Mullvad: the file permissions have been tightened, and the owner and group memberships have been changed appropriately.

MUL-04-005 WP1/2: User can hide from check-unauthorized-logins (Medium)

Cure53 recommended: adjusting the username regex to avoid matching substrings.

Mullvad: A change was applied to match exact usernames.

MUL-04-001 WP1/2 Superfluous sudo configuration for nonexistent group (Info)

Cure53 recommended: removing unnecessary sudo rules will fully mitigate this issue. Keeping the number of sudo rules to a minimum helps maintain optimal oversight of systems, particularly security-critical subsystems like sudo configuration.

Mullvad: This leftover configuration was removed.

MUL-04-002 WP1/2 Ansible hardening suggestions (Info)

Cure53 recommended: “It is recommended to remove the Ansible playbooks and roles from the local system, and to ensure they are not cached during deployment.”

Mullvad: We clarified to Cure53 during our debrief session and in writing that our method of using Ansible is not to cache push-based deployments but rather so we can have a system to deal with scaling out our deployments. 

The main two issues that it solves for us are deployment time and continuosly asserting configuration state. We have modified the principles that ansible-pull is built on, to use a bespoke per-host configuration, similar to how other pull-based configuration management tools work. This ensures we only have secrets for the host itself, rather than for the entire inventory, which ansible-pull would store.

We accepted the risk during development regarding extra playbooks and roles. When migrating certain configurations on servers we apply a pre-deployment playbook, which runs migration tasks aimed at many server types. This playbook imports the roles associated with all applicable server types, and our ansible-local scripts will transfer all the roles listed in here, whether they are for the server in question or not.
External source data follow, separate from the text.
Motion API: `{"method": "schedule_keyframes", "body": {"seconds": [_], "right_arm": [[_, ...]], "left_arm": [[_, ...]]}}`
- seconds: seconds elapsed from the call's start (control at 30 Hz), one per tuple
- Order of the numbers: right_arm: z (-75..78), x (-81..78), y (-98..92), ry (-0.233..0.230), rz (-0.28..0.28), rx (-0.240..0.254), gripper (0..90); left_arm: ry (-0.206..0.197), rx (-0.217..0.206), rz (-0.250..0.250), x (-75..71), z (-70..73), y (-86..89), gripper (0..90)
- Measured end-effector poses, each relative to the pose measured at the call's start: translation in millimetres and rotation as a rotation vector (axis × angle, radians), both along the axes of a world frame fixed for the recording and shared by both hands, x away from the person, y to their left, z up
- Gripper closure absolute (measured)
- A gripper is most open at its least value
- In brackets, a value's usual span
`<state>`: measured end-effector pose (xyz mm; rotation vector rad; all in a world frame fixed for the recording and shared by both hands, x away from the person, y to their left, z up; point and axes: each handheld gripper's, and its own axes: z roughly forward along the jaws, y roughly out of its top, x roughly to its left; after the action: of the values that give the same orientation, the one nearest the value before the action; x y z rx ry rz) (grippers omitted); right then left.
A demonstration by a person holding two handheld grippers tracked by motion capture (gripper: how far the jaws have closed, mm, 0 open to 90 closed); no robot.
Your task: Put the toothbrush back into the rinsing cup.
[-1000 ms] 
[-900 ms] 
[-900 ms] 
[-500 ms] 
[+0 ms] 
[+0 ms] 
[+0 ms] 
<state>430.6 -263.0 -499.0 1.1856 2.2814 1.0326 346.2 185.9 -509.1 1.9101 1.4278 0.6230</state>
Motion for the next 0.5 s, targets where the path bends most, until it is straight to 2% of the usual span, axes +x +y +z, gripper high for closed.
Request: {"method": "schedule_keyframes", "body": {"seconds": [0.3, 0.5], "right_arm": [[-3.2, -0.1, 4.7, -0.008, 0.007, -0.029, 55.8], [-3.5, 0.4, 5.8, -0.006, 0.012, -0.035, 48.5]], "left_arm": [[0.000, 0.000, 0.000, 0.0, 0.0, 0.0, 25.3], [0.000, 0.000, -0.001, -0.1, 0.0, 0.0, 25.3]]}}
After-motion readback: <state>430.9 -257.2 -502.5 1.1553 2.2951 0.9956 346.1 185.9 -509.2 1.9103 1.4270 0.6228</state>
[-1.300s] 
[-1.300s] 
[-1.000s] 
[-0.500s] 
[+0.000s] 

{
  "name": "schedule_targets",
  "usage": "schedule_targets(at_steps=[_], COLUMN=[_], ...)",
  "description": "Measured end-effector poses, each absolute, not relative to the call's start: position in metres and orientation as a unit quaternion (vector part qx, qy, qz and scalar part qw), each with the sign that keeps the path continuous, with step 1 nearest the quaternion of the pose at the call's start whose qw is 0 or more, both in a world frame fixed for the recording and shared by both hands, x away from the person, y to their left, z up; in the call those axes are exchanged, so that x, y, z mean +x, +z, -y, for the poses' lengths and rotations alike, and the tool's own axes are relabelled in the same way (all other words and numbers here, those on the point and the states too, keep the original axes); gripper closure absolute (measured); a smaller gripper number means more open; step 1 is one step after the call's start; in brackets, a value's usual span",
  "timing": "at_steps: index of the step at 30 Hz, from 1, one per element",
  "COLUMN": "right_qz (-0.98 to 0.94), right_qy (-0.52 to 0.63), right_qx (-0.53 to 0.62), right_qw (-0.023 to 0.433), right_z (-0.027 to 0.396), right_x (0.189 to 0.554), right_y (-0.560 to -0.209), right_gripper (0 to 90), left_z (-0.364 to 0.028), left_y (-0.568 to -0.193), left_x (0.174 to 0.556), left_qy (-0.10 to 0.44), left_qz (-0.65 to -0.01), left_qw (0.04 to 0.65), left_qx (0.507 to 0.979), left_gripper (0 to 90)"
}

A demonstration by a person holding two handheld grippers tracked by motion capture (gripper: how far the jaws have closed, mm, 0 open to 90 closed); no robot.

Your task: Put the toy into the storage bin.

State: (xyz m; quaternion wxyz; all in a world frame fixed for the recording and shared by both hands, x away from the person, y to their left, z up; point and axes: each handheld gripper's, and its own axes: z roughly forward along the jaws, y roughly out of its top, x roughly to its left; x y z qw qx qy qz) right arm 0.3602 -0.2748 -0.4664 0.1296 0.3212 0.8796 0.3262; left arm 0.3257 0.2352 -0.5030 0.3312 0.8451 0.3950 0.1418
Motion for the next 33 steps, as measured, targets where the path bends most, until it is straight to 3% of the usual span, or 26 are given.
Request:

Cure53 concluded their report by stating that they “..attempted to identify any potential methods by which a user's VPN traffic anonymity or integrity could be compromised. No such issues were found, and no vulnerabilities affecting the core product were detected.”

They also praised our security, by stating that “Mullvad's system includes a multitude of hardening features, and this is extremely positive. It also contributes to a robust security posture that mitigates many attack vectors.“

All changes have been applied, verified and deployed to our production servers. We will perform another audit on our VPN infrastructure in 2025.